L'Explication Prémisse
Cet article dit simplement que les accords collectifs (conventions ou accords d'entreprise/branche) peuvent prévoir des règles plus favorables pour les salariés que la loi. Autrement dit, la loi fixe un socle minimum, mais les parties peuvent améliorer ce socle en faveur des salariés. En revanche, ces accords ne peuvent pas déroger aux règles impératives « d'ordre public » : les dispositions légales qui protègent des intérêts fondamentaux (ex. certaines règles sur la santé/sécurité, le salaire minimum, la durée maximale du travail) ne peuvent être contournées par un accord.

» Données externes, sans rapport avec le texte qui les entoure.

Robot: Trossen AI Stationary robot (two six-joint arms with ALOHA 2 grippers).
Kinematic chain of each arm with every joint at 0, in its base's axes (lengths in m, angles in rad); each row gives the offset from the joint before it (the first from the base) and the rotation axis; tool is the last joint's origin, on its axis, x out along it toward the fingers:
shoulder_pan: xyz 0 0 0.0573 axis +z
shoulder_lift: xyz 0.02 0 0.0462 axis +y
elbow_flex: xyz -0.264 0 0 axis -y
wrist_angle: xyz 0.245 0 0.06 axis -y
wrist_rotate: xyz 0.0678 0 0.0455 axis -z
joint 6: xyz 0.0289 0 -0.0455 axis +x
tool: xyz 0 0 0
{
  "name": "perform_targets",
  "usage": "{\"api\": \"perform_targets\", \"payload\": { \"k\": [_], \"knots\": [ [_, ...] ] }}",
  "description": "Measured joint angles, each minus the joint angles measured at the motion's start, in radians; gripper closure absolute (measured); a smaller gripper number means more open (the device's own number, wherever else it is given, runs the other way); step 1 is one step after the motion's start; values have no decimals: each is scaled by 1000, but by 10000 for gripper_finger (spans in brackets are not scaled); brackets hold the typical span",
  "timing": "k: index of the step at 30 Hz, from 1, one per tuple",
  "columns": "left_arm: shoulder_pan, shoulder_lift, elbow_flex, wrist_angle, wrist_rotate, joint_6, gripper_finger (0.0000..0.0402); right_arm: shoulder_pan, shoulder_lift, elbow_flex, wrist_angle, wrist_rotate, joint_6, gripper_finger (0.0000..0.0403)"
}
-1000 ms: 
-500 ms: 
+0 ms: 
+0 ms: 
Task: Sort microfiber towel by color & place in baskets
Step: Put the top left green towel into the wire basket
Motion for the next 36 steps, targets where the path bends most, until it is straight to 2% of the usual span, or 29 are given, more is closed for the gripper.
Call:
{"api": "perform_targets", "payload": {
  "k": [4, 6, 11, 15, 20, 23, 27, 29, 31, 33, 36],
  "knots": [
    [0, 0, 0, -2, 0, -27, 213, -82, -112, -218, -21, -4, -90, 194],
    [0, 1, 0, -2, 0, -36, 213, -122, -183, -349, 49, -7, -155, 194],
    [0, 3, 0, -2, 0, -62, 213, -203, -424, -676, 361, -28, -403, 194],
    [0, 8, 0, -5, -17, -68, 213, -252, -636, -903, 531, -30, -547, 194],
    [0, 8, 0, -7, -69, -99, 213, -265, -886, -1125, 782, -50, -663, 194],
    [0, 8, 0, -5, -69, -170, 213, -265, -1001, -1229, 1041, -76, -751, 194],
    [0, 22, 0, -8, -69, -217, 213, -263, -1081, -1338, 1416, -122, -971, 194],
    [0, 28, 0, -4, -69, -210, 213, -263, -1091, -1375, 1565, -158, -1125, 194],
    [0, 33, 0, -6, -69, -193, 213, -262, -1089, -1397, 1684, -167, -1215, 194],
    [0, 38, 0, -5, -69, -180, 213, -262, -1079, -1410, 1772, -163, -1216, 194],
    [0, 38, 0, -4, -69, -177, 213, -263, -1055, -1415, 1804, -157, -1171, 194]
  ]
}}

Une entreprise négocie un accord d'entreprise qui porte à 30 jours ouvrables les congés payés au lieu des 25 prévus par la pratique de l'entreprise, instaure une majoration d'heures supplémentaires plus élevée que la loi, et crée une prime de fin d'année. Ces aménagements sont valables car ils sont plus favorables aux salariés. En revanche, si le même accord tentait de réduire le salaire horaire en dessous du SMIC ou d'augmenter la durée maximale quotidienne de travail au-delà des limites légales en matière de sécurité, ces dispositions seraient nulles car contraires à l'ordre public.

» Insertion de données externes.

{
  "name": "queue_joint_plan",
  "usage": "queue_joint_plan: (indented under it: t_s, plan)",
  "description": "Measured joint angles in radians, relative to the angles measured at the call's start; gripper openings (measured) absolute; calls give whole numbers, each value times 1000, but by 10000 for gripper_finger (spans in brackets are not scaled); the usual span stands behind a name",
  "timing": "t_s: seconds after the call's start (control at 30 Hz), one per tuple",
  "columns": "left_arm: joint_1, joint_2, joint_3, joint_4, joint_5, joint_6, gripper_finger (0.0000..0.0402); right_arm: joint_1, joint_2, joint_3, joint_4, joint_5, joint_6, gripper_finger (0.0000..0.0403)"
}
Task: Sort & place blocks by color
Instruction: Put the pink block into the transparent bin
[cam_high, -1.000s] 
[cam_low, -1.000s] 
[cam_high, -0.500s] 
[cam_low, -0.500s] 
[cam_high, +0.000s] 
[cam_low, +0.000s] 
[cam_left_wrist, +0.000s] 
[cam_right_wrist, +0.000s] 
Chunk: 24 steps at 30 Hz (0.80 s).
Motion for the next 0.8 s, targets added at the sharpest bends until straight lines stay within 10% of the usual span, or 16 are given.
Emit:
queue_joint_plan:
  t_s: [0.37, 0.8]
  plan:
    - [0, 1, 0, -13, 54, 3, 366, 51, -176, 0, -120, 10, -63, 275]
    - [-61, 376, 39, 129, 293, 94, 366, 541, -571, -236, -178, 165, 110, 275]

- Un accord collectif peut améliorer les droits des salariés au-delà des minima légaux (principe de faveur).
- Les dispositions d'ordre public ne peuvent pas être contournées par un accord (clauses contraires à l'ordre public nulles).

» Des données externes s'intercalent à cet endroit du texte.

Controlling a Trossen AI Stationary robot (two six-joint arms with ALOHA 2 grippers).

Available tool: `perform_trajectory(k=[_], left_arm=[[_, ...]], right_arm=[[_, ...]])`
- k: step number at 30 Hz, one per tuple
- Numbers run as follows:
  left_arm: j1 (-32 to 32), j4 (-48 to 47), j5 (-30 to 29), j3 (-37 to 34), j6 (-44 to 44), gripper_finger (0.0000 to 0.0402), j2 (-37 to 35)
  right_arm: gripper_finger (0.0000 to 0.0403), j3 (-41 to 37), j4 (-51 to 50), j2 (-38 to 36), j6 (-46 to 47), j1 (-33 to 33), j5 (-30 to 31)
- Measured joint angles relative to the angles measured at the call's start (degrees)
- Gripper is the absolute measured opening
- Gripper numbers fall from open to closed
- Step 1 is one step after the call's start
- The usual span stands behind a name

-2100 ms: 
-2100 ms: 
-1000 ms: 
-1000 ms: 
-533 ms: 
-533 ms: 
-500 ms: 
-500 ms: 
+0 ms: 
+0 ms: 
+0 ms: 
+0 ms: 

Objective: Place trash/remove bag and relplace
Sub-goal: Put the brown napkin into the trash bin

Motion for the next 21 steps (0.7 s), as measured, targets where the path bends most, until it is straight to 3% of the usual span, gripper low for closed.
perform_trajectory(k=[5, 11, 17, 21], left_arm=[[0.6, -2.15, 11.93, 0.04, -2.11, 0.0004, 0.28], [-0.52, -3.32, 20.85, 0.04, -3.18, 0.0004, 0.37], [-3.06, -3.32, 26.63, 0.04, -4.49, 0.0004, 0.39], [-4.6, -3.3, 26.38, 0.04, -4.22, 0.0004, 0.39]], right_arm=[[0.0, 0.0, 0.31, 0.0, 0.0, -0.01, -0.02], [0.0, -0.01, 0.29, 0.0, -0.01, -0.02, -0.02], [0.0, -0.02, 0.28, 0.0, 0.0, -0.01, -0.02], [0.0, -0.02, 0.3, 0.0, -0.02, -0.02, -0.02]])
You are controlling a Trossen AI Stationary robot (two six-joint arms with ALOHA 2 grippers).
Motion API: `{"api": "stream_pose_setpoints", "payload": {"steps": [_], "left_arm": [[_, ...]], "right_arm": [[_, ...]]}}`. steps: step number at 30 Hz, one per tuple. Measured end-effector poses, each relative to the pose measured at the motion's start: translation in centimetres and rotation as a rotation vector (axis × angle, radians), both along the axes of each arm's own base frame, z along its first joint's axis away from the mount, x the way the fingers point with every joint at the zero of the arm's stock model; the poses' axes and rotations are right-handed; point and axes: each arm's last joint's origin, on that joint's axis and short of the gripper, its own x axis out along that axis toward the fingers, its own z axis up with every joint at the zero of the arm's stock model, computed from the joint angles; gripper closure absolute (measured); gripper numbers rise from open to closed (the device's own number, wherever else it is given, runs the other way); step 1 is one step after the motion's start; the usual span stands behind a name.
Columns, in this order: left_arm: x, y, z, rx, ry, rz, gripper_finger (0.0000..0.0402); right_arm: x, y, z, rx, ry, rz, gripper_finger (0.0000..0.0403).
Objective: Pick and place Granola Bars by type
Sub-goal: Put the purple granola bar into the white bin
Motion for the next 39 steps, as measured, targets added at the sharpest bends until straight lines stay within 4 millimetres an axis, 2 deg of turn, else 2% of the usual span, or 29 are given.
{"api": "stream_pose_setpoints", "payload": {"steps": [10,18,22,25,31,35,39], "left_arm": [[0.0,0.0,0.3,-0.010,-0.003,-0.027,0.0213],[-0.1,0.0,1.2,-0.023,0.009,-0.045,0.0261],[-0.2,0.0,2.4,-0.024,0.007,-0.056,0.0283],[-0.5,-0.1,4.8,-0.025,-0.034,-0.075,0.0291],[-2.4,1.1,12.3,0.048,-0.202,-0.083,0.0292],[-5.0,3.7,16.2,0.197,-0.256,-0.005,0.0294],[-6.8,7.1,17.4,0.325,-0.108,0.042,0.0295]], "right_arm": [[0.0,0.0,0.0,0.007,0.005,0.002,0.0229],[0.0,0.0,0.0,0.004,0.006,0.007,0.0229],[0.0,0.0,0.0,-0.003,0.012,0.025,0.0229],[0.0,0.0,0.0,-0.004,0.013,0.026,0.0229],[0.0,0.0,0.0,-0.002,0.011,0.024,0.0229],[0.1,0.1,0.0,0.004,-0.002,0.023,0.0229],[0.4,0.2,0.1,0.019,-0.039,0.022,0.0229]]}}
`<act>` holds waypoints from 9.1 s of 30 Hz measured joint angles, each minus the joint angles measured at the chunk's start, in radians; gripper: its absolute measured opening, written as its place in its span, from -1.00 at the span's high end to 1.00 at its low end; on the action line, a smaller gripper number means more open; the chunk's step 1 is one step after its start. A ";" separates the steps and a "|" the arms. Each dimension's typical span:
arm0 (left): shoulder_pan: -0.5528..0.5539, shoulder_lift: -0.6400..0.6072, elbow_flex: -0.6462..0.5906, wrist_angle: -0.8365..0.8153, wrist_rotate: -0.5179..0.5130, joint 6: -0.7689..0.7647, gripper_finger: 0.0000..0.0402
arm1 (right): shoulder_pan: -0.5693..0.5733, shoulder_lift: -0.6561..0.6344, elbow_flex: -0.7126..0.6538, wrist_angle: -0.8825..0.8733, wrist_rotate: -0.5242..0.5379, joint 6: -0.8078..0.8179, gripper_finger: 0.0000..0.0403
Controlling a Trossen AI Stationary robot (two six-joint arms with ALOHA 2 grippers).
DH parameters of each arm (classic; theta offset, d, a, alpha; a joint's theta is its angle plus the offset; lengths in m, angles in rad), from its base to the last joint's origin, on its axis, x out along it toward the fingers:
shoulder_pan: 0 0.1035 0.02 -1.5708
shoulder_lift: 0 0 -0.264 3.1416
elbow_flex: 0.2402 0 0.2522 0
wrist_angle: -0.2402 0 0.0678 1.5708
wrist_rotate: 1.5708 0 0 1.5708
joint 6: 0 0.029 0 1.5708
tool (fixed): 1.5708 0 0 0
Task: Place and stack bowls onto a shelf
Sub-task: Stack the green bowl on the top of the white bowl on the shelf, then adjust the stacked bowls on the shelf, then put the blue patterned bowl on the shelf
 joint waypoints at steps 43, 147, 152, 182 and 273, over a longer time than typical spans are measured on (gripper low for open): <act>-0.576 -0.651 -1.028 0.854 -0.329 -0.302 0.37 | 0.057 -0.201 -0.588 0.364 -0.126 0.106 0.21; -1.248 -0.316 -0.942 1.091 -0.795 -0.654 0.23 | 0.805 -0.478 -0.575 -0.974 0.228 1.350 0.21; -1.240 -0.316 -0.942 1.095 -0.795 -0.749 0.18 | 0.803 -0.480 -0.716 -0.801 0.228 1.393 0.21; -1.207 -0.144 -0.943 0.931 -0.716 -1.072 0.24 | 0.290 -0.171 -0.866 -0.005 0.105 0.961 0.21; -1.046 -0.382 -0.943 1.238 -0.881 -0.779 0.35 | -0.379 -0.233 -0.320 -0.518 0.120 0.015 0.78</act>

- Exemples fréquents d'ordre public : salaire minimum (SMIC), règles impératives liées à la santé et sécurité, durée maximale du travail, interdictions fondamentales (ex. discrimination).
- Lorsque plusieurs normes existent (loi, accord, contrat), on applique en général la règle la plus favorable au salarié, sauf si la loi est impérative.
- Les partenaires sociaux restent libres de négocier des conditions plus protectrices (salaires, congés, primes, garanties collectives).
- En cas de doute ou de conflit, les tribunaux contrôlent la conformité des clauses avec l'ordre public et peuvent annuler les dispositions illicites.
- L'employeur doit appliquer les clauses plus favorables prévues par un accord applicable dans l'entreprise.